Petitioner can present his claims before the state trial court and, if necessary, he can seek relief thereafter before the appropriate state appellate court, before the Supreme Court of Louisiana, and via post-conviction review in the state courts. A habeas corpus remedy remains available to Petitioner “after the conclusion of the state proceedings against him, if he is in custody pursuant to conviction and has exhausted his state remedies.” See Dickerson, 816 F.2d at n.16.
Accordingly, the Court should abstain and, consequently, dismiss these claims without prejudice.
Conclusion
For the reasons above, IT IS RECOMMENDED that Petitioner Aziewe Callwood's petition be DISMISSED WITHOUT PREJUDICE.

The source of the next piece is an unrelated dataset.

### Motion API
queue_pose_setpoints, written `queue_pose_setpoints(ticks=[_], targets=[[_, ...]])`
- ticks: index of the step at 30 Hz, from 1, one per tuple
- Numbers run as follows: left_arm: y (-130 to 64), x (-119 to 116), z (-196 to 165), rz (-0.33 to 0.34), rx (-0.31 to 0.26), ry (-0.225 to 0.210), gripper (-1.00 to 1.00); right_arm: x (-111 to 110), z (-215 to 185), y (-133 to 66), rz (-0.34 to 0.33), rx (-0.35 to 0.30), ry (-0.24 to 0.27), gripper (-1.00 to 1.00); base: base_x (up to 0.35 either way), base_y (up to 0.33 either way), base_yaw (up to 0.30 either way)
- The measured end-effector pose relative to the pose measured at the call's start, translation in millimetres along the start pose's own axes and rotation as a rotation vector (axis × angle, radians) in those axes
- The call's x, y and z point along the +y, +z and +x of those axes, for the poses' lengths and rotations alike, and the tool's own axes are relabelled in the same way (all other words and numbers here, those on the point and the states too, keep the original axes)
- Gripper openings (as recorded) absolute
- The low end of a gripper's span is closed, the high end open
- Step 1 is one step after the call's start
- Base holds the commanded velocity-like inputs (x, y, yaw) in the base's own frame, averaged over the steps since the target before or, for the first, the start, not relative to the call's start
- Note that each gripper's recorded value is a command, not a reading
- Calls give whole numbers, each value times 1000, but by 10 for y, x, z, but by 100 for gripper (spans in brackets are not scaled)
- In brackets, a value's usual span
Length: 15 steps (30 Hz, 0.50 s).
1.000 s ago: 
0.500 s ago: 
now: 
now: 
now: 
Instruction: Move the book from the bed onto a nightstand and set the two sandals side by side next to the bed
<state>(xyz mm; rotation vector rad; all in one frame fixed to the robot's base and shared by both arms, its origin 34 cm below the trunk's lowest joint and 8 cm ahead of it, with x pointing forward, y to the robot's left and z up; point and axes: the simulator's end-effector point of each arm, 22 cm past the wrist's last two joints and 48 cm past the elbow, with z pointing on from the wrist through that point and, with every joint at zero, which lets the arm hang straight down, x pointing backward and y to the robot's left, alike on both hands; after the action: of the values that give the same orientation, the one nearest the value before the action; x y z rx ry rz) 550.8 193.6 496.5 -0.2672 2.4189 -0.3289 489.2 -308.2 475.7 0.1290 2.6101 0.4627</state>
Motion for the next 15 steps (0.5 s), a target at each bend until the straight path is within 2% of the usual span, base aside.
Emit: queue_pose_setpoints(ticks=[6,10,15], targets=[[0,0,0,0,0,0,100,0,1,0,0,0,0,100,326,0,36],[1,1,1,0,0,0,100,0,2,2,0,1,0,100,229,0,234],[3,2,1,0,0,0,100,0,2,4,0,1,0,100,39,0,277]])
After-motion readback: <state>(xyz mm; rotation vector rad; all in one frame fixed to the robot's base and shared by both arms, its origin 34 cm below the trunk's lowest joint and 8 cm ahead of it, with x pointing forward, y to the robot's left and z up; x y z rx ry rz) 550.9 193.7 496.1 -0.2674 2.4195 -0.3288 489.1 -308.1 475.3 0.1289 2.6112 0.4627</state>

Under the provisions of 28 U.S.C. § 636(b)(1)(C) and Rule 72(b), parties aggrieved by this recommendation have fourteen (14) days from service of this Report and Recommendation to file specific, written objections with the Clerk of Court. A party may respond to another party's objections within fourteen (14) days after being served with a copy of any objections or response to the district judge at the time of filing.
Failure to file written objections to the proposed factual findings and/or the proposed legal conclusions reflected in this Report and Recommendation within fourteen (14) days following the date of its service, or within the time frame authorized by Fed.R.Civ.P. 6(b), shall bar an aggrieved party from attacking either the factual findings or the legal conclusions accepted by the District Court, except upon grounds of plain error. See Douglass v. United Services Automobile Association , 79 F.3d 1415 (5th Cir. 1996).